UCF Math Department's
Probability and Statistics Seminar
Spring 2010

Fridays in MAP 213 from 2:30 PM - 3:30 PM, unless otherwise noted.

Organized by Jason Swanson

Past Seminars

Schedule and Abstracts



Friday, Feb 12
Paul Jung, Sogang University, Seoul, South Korea
Symmetry Breaking in Quasi-1D Coulomb Systems (joint with M. Aizenman)

We consider systems of negative point charges inside a jellium of uniform positive charge on the tube $[-A,B]\times[-\pi,\pi]$. Let $N(x,\omega)$ denote the signed charge imbalance up to $x$, i.e., on the space $[-A,x]\times[-\pi,\pi]$. We bound the probability of $|N(0)|>\lambda$ uniformly in $A$ and $B$ and show that this probability goes to $0$ as $\lambda\to\infty$. Symmetry breaking follows from a result of Aizenman, Goldstein, Lebowitz (2001).



Note unusual day/time/location
Wednesday, Feb 17 in MAP 318 at 2:30 PM
Xiao-Li Meng, Harvard University
Self Consistency: A General Recipe for Semi-parametric and Non-parametric Estimation with Incomplete and Irregularly Spaced Data.
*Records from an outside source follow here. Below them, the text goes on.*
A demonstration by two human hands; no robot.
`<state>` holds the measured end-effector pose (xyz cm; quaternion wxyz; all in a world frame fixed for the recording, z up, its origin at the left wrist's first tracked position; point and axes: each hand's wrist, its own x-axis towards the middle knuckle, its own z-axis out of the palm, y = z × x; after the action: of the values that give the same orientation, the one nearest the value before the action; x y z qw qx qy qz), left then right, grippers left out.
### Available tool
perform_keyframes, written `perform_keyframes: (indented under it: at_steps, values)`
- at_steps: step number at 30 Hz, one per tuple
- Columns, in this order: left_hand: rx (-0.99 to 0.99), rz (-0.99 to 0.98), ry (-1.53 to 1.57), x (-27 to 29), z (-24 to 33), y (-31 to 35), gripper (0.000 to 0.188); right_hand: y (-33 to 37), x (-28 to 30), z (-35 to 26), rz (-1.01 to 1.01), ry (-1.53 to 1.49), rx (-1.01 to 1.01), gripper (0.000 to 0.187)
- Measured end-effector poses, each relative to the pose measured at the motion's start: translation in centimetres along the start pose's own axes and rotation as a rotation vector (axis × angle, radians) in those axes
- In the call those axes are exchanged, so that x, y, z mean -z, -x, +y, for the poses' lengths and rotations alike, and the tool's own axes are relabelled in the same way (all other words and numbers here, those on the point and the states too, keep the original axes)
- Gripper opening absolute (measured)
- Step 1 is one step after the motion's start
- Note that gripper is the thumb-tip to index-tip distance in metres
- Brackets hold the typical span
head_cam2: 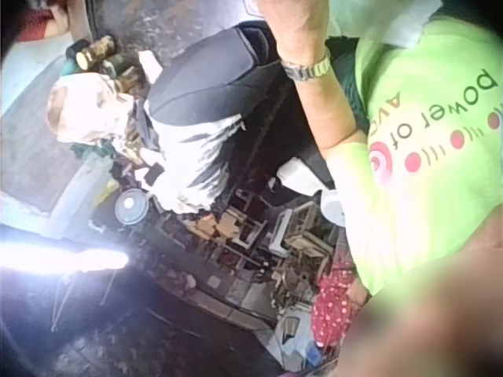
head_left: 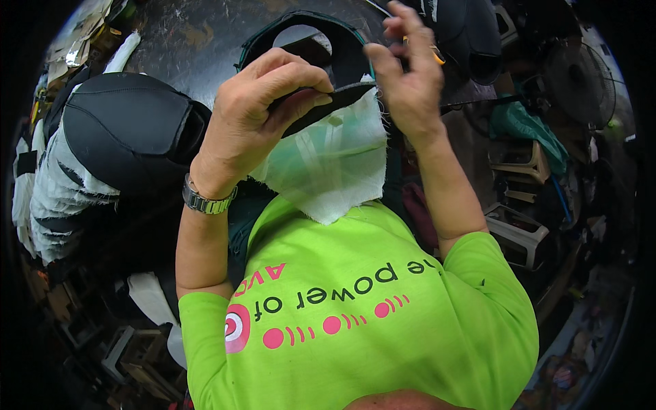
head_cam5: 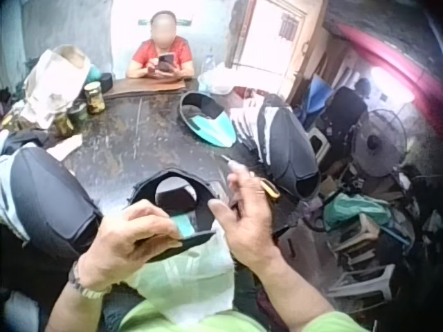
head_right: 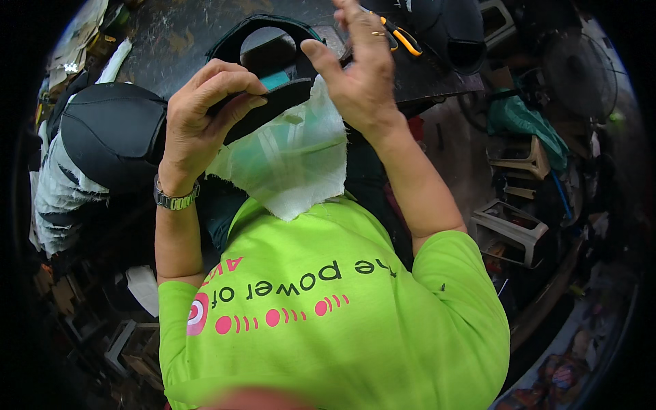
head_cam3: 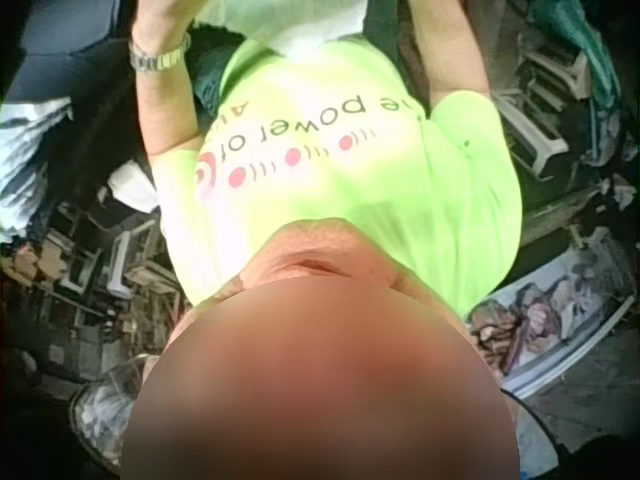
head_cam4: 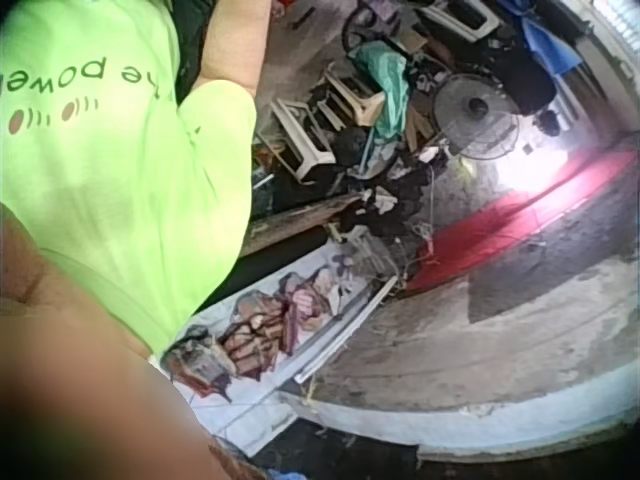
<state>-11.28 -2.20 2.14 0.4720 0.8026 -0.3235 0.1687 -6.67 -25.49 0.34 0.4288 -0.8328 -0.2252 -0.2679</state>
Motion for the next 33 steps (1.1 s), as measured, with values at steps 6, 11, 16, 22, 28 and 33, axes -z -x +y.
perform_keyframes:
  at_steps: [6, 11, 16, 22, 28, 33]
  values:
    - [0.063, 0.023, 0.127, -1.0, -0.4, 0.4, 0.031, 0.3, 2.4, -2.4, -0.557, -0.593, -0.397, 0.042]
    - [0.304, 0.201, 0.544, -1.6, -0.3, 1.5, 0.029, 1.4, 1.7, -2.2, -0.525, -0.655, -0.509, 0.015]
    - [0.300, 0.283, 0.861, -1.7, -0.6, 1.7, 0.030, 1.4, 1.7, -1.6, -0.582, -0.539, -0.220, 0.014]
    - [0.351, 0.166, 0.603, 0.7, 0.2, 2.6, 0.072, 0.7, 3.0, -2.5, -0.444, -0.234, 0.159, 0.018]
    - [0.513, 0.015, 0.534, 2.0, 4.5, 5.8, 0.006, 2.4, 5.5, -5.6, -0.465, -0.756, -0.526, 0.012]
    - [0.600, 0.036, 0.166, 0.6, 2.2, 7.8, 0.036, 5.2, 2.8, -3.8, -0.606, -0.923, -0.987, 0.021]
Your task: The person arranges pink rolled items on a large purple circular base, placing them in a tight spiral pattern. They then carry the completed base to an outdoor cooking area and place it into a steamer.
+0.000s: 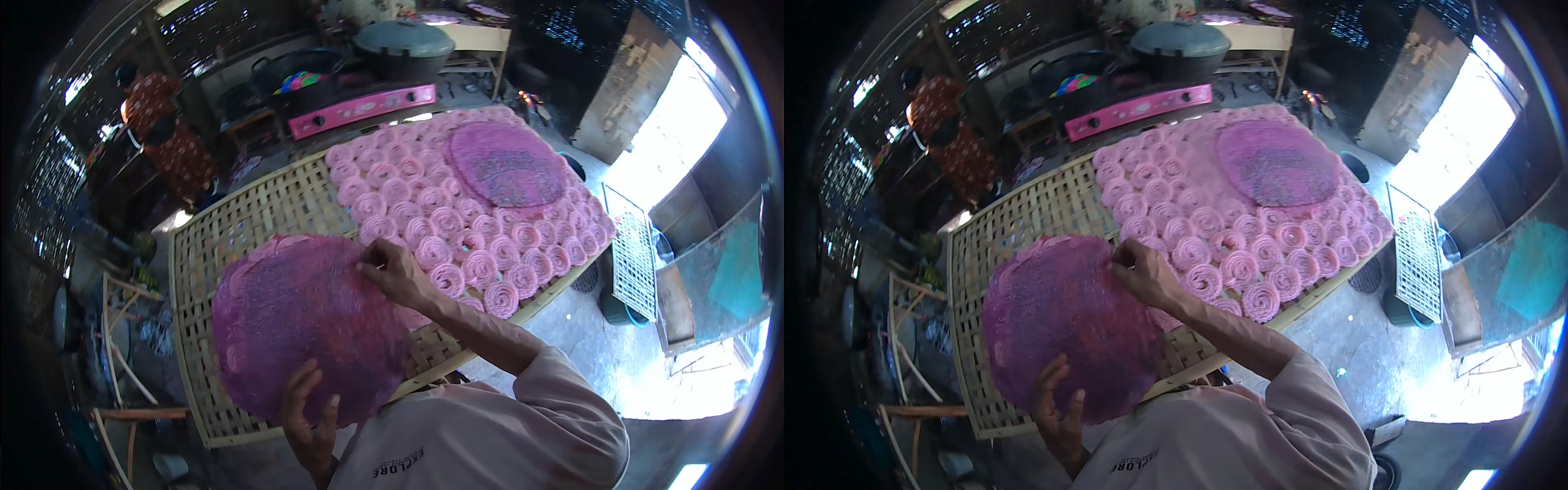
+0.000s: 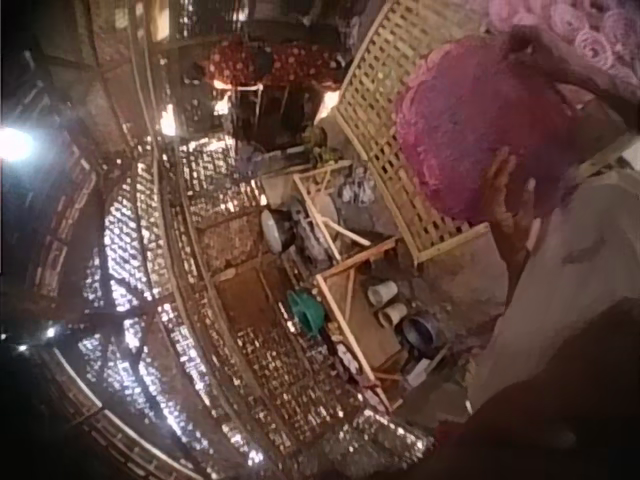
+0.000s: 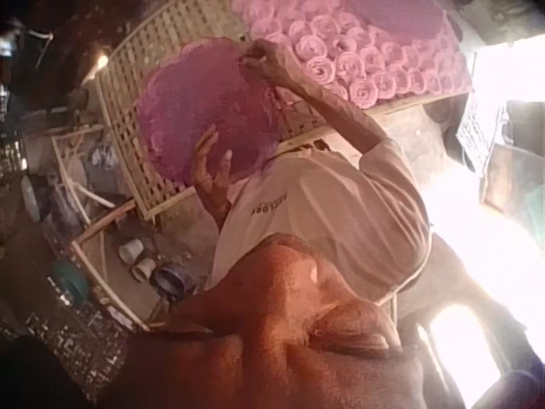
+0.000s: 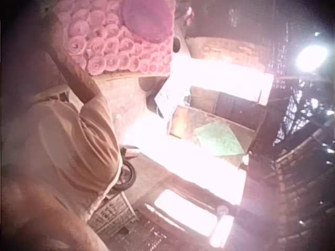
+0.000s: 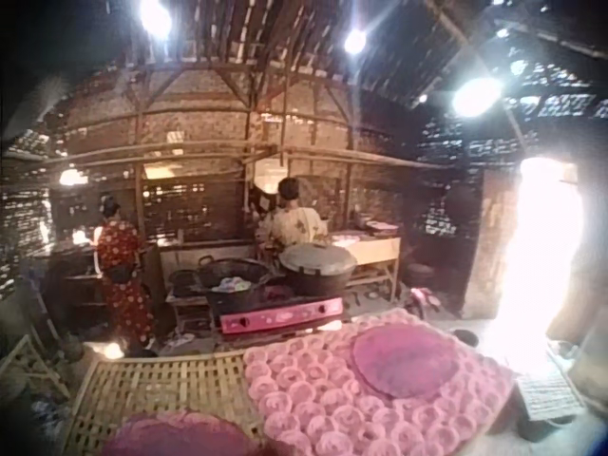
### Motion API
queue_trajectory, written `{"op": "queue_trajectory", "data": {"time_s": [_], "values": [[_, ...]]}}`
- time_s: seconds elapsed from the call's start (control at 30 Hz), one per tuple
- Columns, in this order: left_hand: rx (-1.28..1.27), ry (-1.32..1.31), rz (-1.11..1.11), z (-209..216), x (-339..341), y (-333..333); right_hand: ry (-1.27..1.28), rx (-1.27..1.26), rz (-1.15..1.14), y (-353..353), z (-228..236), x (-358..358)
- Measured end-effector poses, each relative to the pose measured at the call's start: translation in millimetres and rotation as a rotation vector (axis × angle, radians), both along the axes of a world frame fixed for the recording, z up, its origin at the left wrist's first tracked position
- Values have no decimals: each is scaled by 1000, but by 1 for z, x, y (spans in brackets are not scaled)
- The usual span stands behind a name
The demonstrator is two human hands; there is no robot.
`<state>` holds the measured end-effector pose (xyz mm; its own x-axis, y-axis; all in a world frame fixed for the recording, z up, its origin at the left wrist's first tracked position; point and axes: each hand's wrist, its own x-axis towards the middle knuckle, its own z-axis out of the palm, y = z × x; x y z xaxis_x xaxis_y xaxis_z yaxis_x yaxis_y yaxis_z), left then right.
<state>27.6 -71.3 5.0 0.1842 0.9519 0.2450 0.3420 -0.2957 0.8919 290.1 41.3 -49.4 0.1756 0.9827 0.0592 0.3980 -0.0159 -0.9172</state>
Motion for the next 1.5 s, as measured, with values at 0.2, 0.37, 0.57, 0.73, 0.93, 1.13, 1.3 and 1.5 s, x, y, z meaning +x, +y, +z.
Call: {"op": "queue_trajectory", "data": {"time_s": [0.2, 0.37, 0.57, 0.73, 0.93, 1.13, 1.3, 1.5], "values": [[58, -2, 65, -9, -13, 4, 143, 109, -347, 12, 62, 114], [89, 105, 42, -7, -13, 21, 48, 572, -709, -16, 15, 290], [157, 322, 60, -5, -2, 55, -63, 349, -989, -24, -50, 404], [298, 576, 39, -33, 14, 103, -481, 337, -1196, -33, -69, 467], [439, 834, -39, -59, 32, 106, -739, 502, -1026, -30, -32, 390], [389, 849, -76, -42, 48, 93, -325, 453, -218, -74, -20, 150], [280, 623, -221, -17, 68, 73, 548, -272, 244, -120, 3, 7], [353, 517, -587, -32, 41, 58, 1018, -433, 2, -120, -18, -51]]}}
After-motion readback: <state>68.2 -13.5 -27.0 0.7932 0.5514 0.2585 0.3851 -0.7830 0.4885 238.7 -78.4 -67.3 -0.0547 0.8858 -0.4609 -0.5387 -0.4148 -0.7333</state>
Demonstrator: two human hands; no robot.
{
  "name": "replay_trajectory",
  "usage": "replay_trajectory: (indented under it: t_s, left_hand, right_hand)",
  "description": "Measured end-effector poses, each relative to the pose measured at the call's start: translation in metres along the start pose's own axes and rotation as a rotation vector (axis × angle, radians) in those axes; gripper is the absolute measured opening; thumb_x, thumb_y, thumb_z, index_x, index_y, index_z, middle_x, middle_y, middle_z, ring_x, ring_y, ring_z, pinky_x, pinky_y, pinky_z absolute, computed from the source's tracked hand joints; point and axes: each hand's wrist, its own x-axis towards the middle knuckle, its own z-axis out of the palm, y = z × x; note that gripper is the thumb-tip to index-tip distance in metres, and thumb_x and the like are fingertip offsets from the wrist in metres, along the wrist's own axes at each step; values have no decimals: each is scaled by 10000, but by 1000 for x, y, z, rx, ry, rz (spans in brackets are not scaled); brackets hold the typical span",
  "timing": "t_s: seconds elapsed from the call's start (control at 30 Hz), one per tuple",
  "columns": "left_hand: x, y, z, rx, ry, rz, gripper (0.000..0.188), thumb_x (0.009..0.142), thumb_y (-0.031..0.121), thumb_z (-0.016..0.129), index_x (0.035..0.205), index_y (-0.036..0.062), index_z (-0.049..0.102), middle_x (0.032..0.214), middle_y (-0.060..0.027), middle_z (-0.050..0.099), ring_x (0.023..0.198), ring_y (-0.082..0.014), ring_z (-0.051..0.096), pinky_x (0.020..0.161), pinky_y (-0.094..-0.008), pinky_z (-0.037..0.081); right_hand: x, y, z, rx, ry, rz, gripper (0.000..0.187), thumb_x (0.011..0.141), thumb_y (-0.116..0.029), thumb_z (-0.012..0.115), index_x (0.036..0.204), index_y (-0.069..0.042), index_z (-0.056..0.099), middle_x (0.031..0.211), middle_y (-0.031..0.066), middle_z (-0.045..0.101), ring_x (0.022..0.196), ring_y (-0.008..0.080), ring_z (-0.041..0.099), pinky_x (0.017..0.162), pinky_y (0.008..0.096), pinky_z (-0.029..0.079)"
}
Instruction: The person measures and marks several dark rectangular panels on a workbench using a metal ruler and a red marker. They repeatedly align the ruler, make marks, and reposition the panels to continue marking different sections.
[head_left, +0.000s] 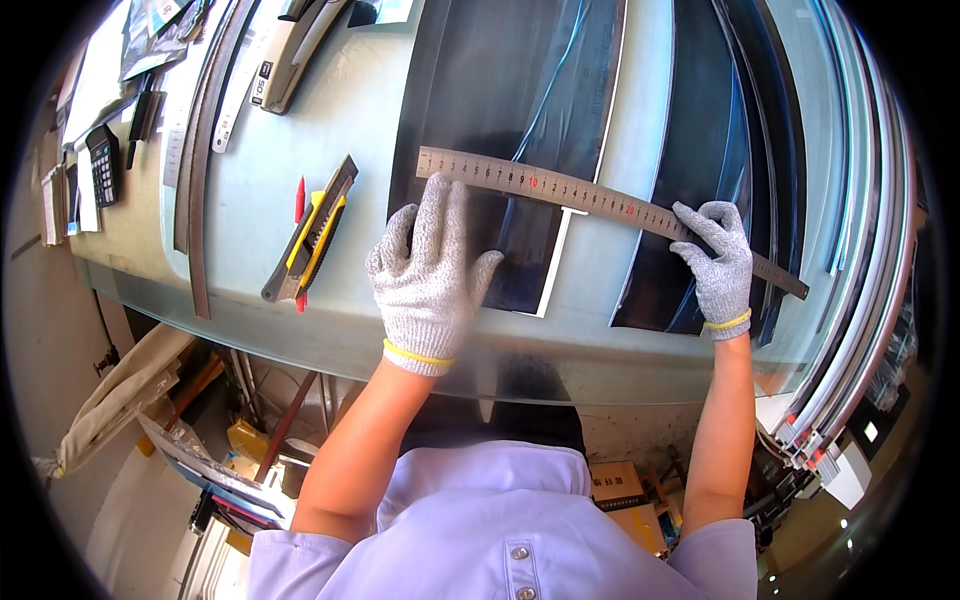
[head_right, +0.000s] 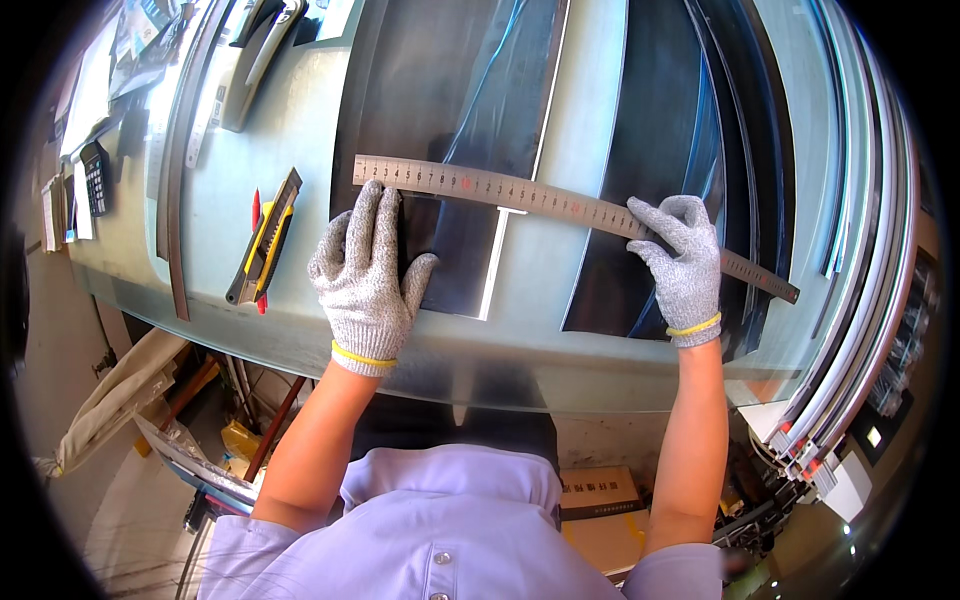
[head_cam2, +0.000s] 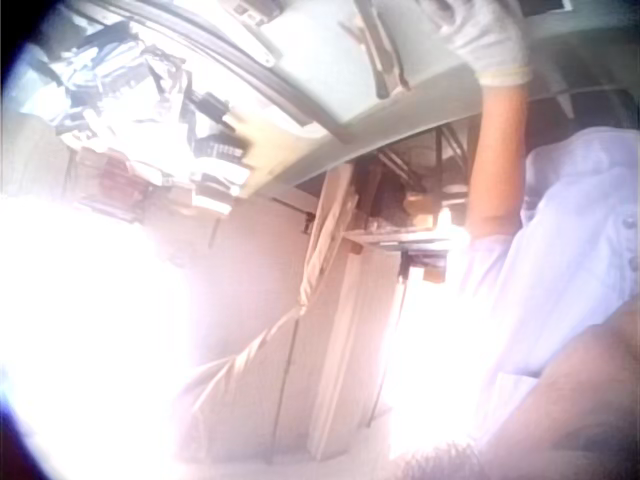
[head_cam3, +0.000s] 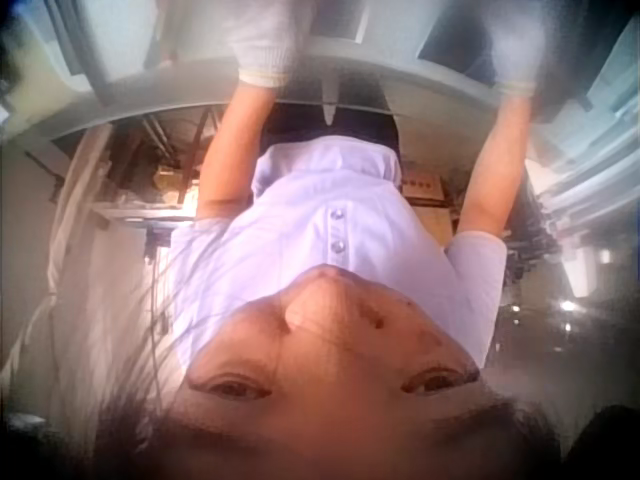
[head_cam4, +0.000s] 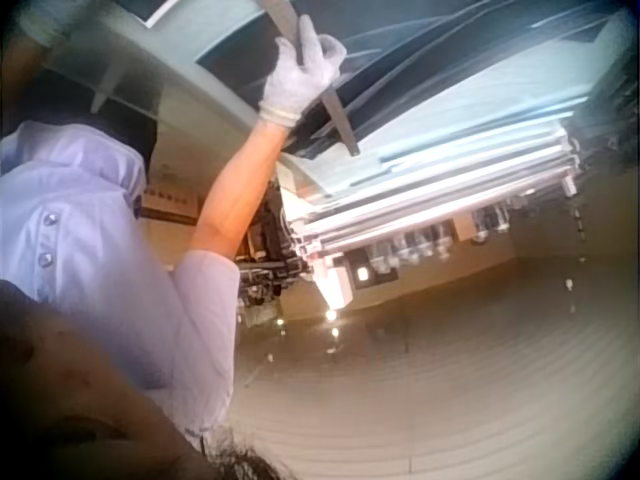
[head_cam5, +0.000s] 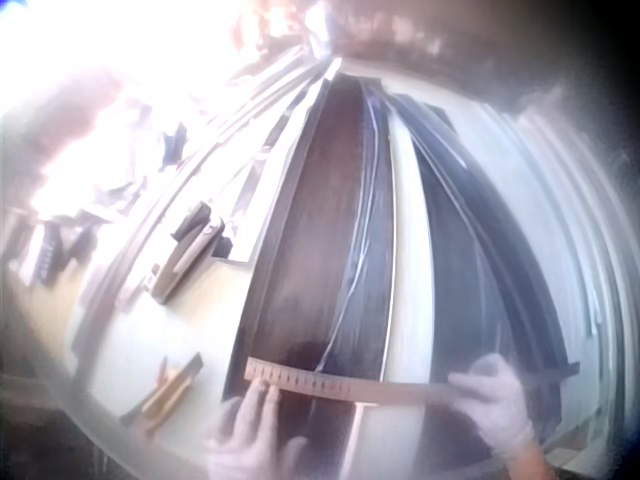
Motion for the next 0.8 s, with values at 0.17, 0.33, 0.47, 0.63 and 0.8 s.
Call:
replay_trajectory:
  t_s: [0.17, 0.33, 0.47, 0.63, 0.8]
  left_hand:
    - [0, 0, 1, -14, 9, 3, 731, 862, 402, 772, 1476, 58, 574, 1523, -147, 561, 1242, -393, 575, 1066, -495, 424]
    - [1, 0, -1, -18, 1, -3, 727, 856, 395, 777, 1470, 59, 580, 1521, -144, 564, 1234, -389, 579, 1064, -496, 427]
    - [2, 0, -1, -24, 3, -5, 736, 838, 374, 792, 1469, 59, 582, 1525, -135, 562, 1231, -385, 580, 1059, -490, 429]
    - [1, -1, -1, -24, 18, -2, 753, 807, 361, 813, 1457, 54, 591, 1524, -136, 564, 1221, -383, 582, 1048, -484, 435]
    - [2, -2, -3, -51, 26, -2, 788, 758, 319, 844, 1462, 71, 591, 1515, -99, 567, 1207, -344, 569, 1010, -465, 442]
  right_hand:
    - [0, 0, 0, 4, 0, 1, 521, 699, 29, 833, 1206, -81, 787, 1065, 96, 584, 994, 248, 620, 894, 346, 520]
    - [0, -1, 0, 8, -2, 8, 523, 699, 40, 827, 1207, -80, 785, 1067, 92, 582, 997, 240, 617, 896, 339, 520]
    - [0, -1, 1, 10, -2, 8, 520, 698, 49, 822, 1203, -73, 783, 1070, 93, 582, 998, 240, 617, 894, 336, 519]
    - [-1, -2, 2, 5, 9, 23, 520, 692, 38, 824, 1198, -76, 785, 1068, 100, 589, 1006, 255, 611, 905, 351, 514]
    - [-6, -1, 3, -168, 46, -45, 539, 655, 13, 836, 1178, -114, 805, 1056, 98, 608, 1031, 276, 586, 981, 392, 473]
Self-consistency principle, originated by Efron (1967), generalizes MLE for semi/non-parametric estimation with incomplete data and under an arbitrary loss function. It is conceptually appealing, essentially a mathematical formalization of the common-sense “trial-and-error" methods; mathematically elegant, with one fixed-point equation to solve and a general contraction mapping theorem to establish its optimality; and practically straightforward because it directly uses a complete-data method (e.g., LASSO, kernel density estimation) within iterations, much like the EM algorithm. Its major disadvantage is that it can be computationally very intensive. However, increasingly efficient (approximate) implementations are being discovered, such as for wavelet de-noising with hard and soft thresholding. This talk summarizes these findings, based on joint work with Thomas Lee and Zhan Li.



DEPARTMENTAL COLLOQUIUM
Thursday, Feb 18 in MAP 318 at 11:00 AM
Xiao-Li Meng, Harvard University
Trivial Mathematics but Deep Statistics: Simpson’s Paradox and Its Impact on Your Life

Few paradoxes have impacted everyday life more than Simpson’s Paradox has. Yet paradoxically, Simpson’s paradox is not even a paradox in the mathematical sense. Simple arithmetic can easily show that it is possible for a surgeon to have the highest overall success rate, and yet have the lowest success rates for each type of surgeries he performed. The fact that you may feel this phenomenon counterintuitive is precisely the reason that the Simpson’s paradox has led to many erroneous conclusions and decisions that affect people’s life, particularly those from social and medical studies, where comparisons using aggregated data are routinely performed. This talk demonstrates the danger of Simpson’s paradox via a number of real-life examples, from the famous Berkeley sex bias case to measuring disparity in mental health service based on the recently released National Latino and Asian American Study (NLAAS), and from batting averages and to the most recent debate on unemployment rates (Wall Street Journal, December 2, 2009). No statistical background is required to understand this talk, but only some common sense and a desire to think deeply beyond formulas.